• _Action item_
The lines you return must be all those in the data that hold the string "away".

• _Source material_
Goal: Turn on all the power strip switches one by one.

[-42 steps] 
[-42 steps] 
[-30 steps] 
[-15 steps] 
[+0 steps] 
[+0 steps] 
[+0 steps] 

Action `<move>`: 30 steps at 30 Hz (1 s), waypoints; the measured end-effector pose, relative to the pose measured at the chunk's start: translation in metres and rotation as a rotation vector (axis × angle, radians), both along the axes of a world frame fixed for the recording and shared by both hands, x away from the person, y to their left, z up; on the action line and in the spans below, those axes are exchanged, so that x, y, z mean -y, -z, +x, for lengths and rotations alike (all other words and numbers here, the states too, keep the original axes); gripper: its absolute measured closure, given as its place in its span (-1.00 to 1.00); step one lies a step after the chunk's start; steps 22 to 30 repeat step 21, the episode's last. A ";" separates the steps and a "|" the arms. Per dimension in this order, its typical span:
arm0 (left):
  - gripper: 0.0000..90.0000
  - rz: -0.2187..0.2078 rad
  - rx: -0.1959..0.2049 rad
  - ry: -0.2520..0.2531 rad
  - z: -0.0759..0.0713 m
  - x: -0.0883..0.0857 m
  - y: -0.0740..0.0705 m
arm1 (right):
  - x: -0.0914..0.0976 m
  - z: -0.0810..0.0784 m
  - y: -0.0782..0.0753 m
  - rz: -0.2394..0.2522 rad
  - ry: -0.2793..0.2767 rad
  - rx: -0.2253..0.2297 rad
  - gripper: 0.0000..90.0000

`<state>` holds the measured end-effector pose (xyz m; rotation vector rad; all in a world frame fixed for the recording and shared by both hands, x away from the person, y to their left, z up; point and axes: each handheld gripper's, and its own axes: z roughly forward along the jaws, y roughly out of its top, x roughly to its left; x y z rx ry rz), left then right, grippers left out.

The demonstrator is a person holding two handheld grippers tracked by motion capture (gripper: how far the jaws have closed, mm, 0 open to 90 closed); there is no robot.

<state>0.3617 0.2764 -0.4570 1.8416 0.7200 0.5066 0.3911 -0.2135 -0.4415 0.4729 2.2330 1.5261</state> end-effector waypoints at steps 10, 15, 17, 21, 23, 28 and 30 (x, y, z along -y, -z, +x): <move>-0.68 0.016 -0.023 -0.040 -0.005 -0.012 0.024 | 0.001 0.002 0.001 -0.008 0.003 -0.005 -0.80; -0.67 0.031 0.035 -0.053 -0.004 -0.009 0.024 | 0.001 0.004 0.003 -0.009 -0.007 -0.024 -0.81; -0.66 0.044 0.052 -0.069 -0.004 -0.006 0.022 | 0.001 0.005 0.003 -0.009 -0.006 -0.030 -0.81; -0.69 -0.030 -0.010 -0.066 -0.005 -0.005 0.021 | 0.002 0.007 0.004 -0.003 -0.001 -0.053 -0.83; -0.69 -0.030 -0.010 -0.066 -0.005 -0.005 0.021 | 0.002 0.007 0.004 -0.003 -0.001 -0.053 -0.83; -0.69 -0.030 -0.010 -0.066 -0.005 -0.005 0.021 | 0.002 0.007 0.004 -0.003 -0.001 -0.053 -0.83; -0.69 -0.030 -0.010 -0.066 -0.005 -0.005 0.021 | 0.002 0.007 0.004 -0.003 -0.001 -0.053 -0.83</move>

• _Answer for this exercise_
Action `<move>`: 30 steps at 30 Hz (1 s), waypoints; the measured end-effector pose, relative to the pose measured at the chunk's start: translation in metres and rotation as a rotation vector (axis × angle, radians), both along the axes of a world frame fixed for the recording and shared by both hands, x away from the person, y to their left, z up; on the action line and in the spans below, those axes are exchanged, so that x, y, z mean -y, -z, +x, for lengths and rotations alike (all other words and numbers here, the states too, keep the original axes); gripper: its absolute measured closure, given as its place in its span (-1.00 to 1.00); step one lies a step after the chunk's start; steps 22 to 30 repeat step 21, the episode's last. A ";" separates the steps and a "|" the arms. Per dimension in this order, its typical span:
`<state>` holds the measured end-effector pose (xyz m; rotation vector rad; all in a world frame fixed for the recording and shared by both hands, x away from the person, y to their left, z up; point and axes: each handheld gripper's, and its own axes: z roughly forward along the jaws, y roughly out of its top, x roughly to its left; x y z rx ry rz), left then right, grippers left out.

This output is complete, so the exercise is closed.